I had put this question before, but I think I didn't explan it too well. So here I go again.
When I log in all the threads appear with the title not in bold (the blue envelope), even when I didn't open them. The threads that appear in bold are only those since my last visit. 
So If I wish to start to learn french, shouldn't the threads in that forum be in bold, as I've never put my foot in that forum?


----------



## belén

Antartic said:
			
		

> Hello.
> I had put this question before, but I think I didn't explan it too well. So here I go again.
> When I log in all the threads appear with the title not in bold (the blue envelope), even when I didn't open them. The threads that appear in bold are only those since my last visit.
> So If I wish to start to learn french, shouldn't the threads in that forum be in bold, as I've never put my foot in that forum?


 
Once you leave the forum for a while and then come back, only the new threads since that were posted since you last visited, will be shown in blue/bold. That's been my experience.
Cheers,
Belén


----------



## Jana337

belen said:
			
		

> Once you leave the forum for a while and then come back, only the new threads since that were posted since you last visited, will be shown in blue/bold. That's been my experience.
> Cheers,
> Belén


I confirm. However, I would appreciate if it could be changed in the settings. It would be convenient to see which threads may need some moderation - I hardly ever have time to read them all in one session.

Jana


----------



## cuchuflete

Jana337 said:
			
		

> It would be convenient to see which threads may need some moderation


 No need for this in the Culture forum...all posts always need moderation at all times.  Poor Zeb and Benjy....


----------



## Antartic

Don't you think it would be more practical if only the threads that one click on appeared in bold? I say this because I've seen this feature in other forums, and as Jana said, one doesn't have too much time to check them all, so I often get lost trying to remember in which threads I was sniffing the day before, sometimes I get stuck in only a couple of discussions during my visit.
Just my humble suggestion.
Thanks


----------



## Aupick

I imagine that would require the WordReference server to store an awful lot of extra data, useful though it might be.


----------



## fenixpollo

Antartic said:
			
		

> Don't you think it would be more practical if only the threads that one click on appeared in bold?


 Maybe the opposite would be easier... Since the new threads are bold, and the threads I've clicked on are not bold, perhaps all threads that I haven't clicked on could always be bold?

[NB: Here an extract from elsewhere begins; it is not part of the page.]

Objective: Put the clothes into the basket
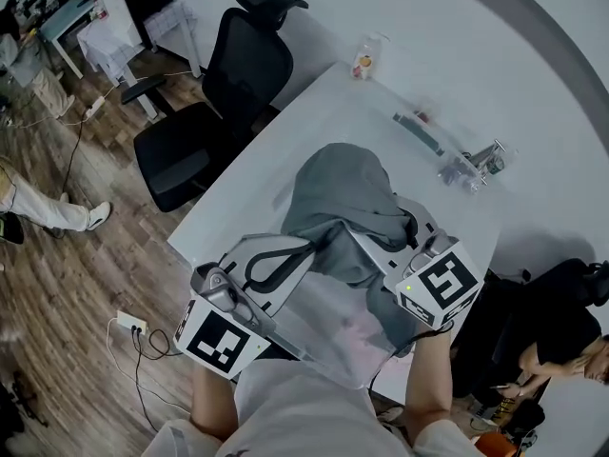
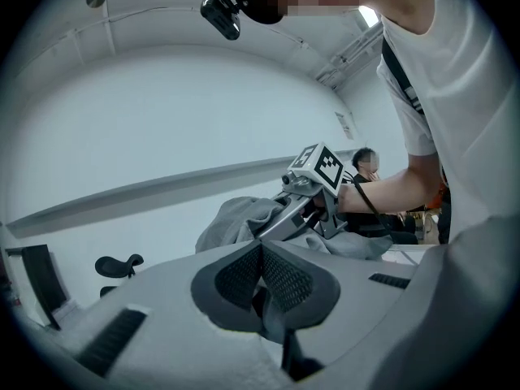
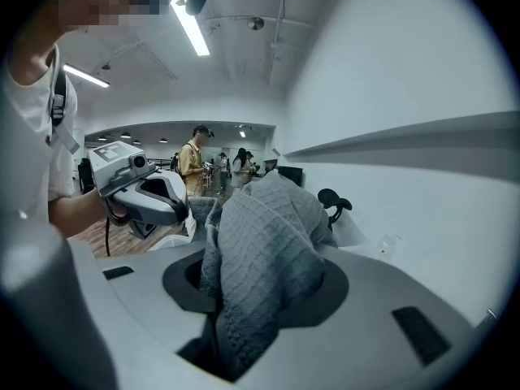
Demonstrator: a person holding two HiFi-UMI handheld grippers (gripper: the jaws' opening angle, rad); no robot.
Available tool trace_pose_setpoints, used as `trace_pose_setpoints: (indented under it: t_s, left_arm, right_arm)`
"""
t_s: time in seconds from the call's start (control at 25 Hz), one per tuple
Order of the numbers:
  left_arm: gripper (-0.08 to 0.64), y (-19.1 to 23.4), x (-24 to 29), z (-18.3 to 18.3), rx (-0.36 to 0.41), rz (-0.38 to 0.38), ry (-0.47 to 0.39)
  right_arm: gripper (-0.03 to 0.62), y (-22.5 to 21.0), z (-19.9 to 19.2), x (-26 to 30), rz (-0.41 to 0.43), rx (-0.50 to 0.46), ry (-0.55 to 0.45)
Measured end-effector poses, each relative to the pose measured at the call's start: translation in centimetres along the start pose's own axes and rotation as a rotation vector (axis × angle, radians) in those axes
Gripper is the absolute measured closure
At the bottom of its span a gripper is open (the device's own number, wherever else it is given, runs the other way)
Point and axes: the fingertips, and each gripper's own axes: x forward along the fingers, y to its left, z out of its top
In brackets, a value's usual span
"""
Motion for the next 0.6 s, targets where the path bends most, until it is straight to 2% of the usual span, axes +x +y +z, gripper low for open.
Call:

Another option -- could there be an icon that showed me which threads I've viewed?  There's already an icon to show me which threads I've _replied to_.  I know we don't want to make the screen too busy, but...

...I like the concept, too.


----------



## Antartic

fenixpollo said:
			
		

> Maybe the opposite would be easier... Since the new threads are bold, and the threads I've clicked on are not bold, perhaps all threads that I haven't clicked on could always be bold?


Ups, yes, that's what I wanted to say.


----------